== Excerpted data ==
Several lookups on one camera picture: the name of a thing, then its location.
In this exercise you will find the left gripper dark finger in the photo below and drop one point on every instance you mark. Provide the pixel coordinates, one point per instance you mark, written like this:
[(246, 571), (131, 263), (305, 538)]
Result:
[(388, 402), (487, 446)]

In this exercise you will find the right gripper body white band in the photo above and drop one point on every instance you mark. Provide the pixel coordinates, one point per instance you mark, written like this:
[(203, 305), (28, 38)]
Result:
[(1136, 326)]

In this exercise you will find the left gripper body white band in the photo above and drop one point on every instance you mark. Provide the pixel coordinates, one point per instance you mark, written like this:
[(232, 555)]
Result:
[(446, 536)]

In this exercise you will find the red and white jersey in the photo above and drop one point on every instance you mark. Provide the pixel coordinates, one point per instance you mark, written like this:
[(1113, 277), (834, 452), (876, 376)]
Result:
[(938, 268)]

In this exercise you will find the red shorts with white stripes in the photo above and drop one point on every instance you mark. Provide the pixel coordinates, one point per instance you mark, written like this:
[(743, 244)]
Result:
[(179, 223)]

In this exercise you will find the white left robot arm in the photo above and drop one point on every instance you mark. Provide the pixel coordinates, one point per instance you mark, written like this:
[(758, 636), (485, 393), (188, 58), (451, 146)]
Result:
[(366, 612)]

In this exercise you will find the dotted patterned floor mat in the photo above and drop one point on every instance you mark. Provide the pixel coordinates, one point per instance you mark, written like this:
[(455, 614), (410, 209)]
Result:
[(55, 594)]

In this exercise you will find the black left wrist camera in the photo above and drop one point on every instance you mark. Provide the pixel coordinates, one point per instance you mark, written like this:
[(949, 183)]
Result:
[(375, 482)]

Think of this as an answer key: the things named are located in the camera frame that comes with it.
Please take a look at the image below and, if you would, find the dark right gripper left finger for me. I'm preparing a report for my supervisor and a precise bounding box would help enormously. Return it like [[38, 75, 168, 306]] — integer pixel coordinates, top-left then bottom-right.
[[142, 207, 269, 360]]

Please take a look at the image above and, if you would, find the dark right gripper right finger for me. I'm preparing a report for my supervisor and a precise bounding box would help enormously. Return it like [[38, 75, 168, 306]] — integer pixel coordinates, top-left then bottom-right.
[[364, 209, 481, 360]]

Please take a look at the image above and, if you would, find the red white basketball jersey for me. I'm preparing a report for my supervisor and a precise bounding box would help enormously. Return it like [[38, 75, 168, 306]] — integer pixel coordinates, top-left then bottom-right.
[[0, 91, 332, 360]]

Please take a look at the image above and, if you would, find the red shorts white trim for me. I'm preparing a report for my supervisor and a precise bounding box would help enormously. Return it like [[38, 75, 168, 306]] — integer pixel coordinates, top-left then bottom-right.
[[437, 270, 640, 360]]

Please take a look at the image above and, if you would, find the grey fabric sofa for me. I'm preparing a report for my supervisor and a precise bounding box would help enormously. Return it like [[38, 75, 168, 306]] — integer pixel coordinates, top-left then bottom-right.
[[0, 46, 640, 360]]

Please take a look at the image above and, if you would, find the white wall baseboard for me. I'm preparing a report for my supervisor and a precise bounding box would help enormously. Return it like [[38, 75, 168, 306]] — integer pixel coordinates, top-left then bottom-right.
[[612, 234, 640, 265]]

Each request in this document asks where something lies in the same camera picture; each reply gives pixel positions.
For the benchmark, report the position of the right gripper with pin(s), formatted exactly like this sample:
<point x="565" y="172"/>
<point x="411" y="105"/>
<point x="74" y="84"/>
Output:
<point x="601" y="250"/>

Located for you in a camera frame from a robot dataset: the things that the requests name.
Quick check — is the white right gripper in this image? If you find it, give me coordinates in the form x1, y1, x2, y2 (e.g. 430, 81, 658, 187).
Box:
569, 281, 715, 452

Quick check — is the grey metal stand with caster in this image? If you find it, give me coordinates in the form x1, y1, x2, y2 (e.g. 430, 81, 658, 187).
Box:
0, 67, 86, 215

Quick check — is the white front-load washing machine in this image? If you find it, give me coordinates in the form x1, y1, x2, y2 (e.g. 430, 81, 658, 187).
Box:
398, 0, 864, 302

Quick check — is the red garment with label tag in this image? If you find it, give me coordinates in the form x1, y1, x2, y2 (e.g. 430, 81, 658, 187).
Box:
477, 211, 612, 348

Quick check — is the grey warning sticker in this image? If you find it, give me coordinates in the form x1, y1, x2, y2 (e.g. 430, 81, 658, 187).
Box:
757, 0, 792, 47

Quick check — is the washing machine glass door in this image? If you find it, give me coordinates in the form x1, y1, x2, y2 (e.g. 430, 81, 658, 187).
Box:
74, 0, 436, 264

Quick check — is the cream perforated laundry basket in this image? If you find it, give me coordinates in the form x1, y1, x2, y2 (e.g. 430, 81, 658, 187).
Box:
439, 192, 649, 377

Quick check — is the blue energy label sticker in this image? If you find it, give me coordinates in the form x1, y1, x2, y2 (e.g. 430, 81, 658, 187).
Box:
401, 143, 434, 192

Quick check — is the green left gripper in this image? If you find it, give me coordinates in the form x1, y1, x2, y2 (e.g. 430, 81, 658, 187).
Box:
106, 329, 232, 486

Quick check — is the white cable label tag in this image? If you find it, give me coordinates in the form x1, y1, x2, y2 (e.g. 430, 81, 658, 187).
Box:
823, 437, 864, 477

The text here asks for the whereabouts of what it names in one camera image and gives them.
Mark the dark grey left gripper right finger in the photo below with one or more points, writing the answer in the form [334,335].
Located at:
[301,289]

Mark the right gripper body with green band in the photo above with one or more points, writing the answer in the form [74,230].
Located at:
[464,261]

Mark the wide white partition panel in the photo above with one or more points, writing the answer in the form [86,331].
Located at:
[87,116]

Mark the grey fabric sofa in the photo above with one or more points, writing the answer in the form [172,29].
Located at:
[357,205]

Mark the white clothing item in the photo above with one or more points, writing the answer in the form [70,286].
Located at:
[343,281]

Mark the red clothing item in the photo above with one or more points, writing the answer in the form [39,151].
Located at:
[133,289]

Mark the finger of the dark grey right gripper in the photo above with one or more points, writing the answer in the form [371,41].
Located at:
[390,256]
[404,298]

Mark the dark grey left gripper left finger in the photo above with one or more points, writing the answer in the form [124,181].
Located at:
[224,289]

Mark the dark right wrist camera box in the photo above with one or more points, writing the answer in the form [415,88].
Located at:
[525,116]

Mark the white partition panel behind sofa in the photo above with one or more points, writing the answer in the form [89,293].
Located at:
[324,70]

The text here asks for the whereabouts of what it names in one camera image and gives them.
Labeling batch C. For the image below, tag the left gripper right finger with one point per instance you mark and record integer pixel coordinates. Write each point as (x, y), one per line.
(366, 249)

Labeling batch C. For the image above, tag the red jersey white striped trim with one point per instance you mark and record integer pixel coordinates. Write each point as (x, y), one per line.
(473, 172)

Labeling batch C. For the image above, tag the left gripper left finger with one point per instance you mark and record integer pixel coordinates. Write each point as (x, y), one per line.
===
Return all the data above, unaltered and complete.

Several lookups on one camera picture: the name of a thing, then its location.
In this exercise you will find the left gripper dark finger in the photo below and drop one point on every instance you mark. Provide the pixel coordinates, one point per instance you mark, written like this:
[(246, 571), (131, 263), (305, 538)]
Result:
[(388, 402), (487, 446)]

In this exercise you will find the right gripper body white band in the photo above and drop one point on every instance you mark. Provide the pixel coordinates, one point per instance you mark, written like this:
[(203, 305), (28, 38)]
Result:
[(1136, 326)]

In this exercise you will find the left gripper body white band in the photo above and drop one point on every instance you mark. Provide the pixel coordinates, one point per instance you mark, written like this:
[(232, 555)]
Result:
[(446, 536)]

In this exercise you will find the red and white jersey in the photo above and drop one point on every instance you mark. Provide the pixel coordinates, one point per instance you mark, written like this:
[(1113, 277), (834, 452), (876, 376)]
Result:
[(938, 268)]

In this exercise you will find the red shorts with white stripes in the photo above and drop one point on every instance you mark. Provide the pixel coordinates, one point per instance you mark, written like this:
[(743, 244)]
Result:
[(179, 223)]

In this exercise you will find the white left robot arm in the photo above and drop one point on every instance you mark. Provide the pixel coordinates, one point per instance you mark, written like this:
[(758, 636), (485, 393), (188, 58), (451, 146)]
Result:
[(366, 612)]

In this exercise you will find the dotted patterned floor mat in the photo above and drop one point on every instance you mark. Provide the pixel coordinates, one point per instance you mark, written like this:
[(455, 614), (410, 209)]
Result:
[(55, 594)]

In this exercise you will find the black left wrist camera in the photo above and drop one point on every instance you mark. Provide the pixel coordinates, one point per instance you mark, written like this:
[(949, 183)]
Result:
[(375, 482)]

Think of this as an answer key: the things named are located in the camera frame that comes with it.
Please take a look at the image below and, if you would, find the dark right gripper left finger for me. I'm preparing a report for my supervisor and a precise bounding box would help enormously. Return it like [[38, 75, 168, 306]] — integer pixel coordinates, top-left then bottom-right.
[[142, 207, 269, 360]]

Please take a look at the image above and, if you would, find the dark right gripper right finger for me. I'm preparing a report for my supervisor and a precise bounding box would help enormously. Return it like [[38, 75, 168, 306]] — integer pixel coordinates, top-left then bottom-right.
[[364, 209, 481, 360]]

Please take a look at the image above and, if you would, find the red white basketball jersey for me. I'm preparing a report for my supervisor and a precise bounding box would help enormously. Return it like [[38, 75, 168, 306]] — integer pixel coordinates, top-left then bottom-right.
[[0, 91, 332, 360]]

Please take a look at the image above and, if you would, find the red shorts white trim for me. I'm preparing a report for my supervisor and a precise bounding box would help enormously. Return it like [[38, 75, 168, 306]] — integer pixel coordinates, top-left then bottom-right.
[[437, 270, 640, 360]]

Please take a look at the image above and, if you would, find the grey fabric sofa for me. I'm preparing a report for my supervisor and a precise bounding box would help enormously. Return it like [[38, 75, 168, 306]] — integer pixel coordinates, top-left then bottom-right.
[[0, 46, 640, 360]]

Please take a look at the image above and, if you would, find the white wall baseboard for me. I'm preparing a report for my supervisor and a precise bounding box would help enormously. Return it like [[38, 75, 168, 306]] — integer pixel coordinates, top-left then bottom-right.
[[612, 234, 640, 265]]

Each request in this document asks where something lies in the same camera picture; each reply gives pixel positions.
For the benchmark, report the position of the right gripper with pin(s), formatted exactly like this sample:
<point x="565" y="172"/>
<point x="411" y="105"/>
<point x="74" y="84"/>
Output:
<point x="601" y="250"/>

Located for you in a camera frame from a robot dataset: the things that the requests name.
Quick check — is the white right gripper in this image? If you find it, give me coordinates in the form x1, y1, x2, y2 (e.g. 430, 81, 658, 187).
Box:
569, 281, 715, 452

Quick check — is the grey metal stand with caster in this image? If you find it, give me coordinates in the form x1, y1, x2, y2 (e.g. 430, 81, 658, 187).
Box:
0, 67, 86, 215

Quick check — is the white front-load washing machine in this image? If you find it, give me coordinates in the form x1, y1, x2, y2 (e.g. 430, 81, 658, 187).
Box:
398, 0, 864, 302

Quick check — is the red garment with label tag in this image? If you find it, give me coordinates in the form x1, y1, x2, y2 (e.g. 430, 81, 658, 187).
Box:
477, 211, 612, 348

Quick check — is the grey warning sticker in this image? If you find it, give me coordinates in the form x1, y1, x2, y2 (e.g. 430, 81, 658, 187).
Box:
757, 0, 792, 47

Quick check — is the washing machine glass door in this image? If you find it, give me coordinates in the form x1, y1, x2, y2 (e.g. 430, 81, 658, 187).
Box:
74, 0, 436, 264

Quick check — is the cream perforated laundry basket in this image? If you find it, give me coordinates in the form x1, y1, x2, y2 (e.g. 430, 81, 658, 187).
Box:
439, 192, 649, 377

Quick check — is the blue energy label sticker in this image? If you find it, give me coordinates in the form x1, y1, x2, y2 (e.g. 430, 81, 658, 187).
Box:
401, 143, 434, 192

Quick check — is the green left gripper in this image? If you find it, give me coordinates in the form x1, y1, x2, y2 (e.g. 430, 81, 658, 187).
Box:
106, 329, 232, 486

Quick check — is the white cable label tag in this image? If you find it, give me coordinates in the form x1, y1, x2, y2 (e.g. 430, 81, 658, 187).
Box:
823, 437, 864, 477

The text here asks for the whereabouts of what it names in one camera image and gives them.
Mark the dark grey left gripper right finger in the photo below with one or more points, writing the answer in the form [334,335].
Located at:
[301,289]

Mark the right gripper body with green band in the photo above with one or more points, writing the answer in the form [74,230].
Located at:
[464,261]

Mark the wide white partition panel in the photo above with one or more points, writing the answer in the form [86,331].
Located at:
[87,116]

Mark the grey fabric sofa in the photo above with one or more points, writing the answer in the form [172,29].
Located at:
[357,205]

Mark the white clothing item in the photo above with one or more points, writing the answer in the form [70,286].
Located at:
[343,281]

Mark the red clothing item in the photo above with one or more points, writing the answer in the form [39,151].
Located at:
[133,289]

Mark the finger of the dark grey right gripper in the photo above with one or more points, writing the answer in the form [371,41].
Located at:
[390,256]
[404,298]

Mark the dark grey left gripper left finger in the photo above with one or more points, writing the answer in the form [124,181].
Located at:
[224,289]

Mark the dark right wrist camera box in the photo above with one or more points, writing the answer in the form [415,88].
Located at:
[525,116]

Mark the white partition panel behind sofa in the photo above with one or more points, writing the answer in the form [89,293].
Located at:
[324,70]

The text here asks for the whereabouts of what it names in one camera image and gives them.
Labeling batch C. For the image below, tag the left gripper right finger with one point per instance you mark and record integer pixel coordinates. Write each point as (x, y), one per line.
(366, 249)

Labeling batch C. For the image above, tag the red jersey white striped trim with one point per instance you mark and record integer pixel coordinates. Write each point as (x, y), one per line.
(473, 172)

Labeling batch C. For the image above, tag the left gripper left finger with one point per instance you mark and record integer pixel coordinates. Write each point as (x, y), one per line.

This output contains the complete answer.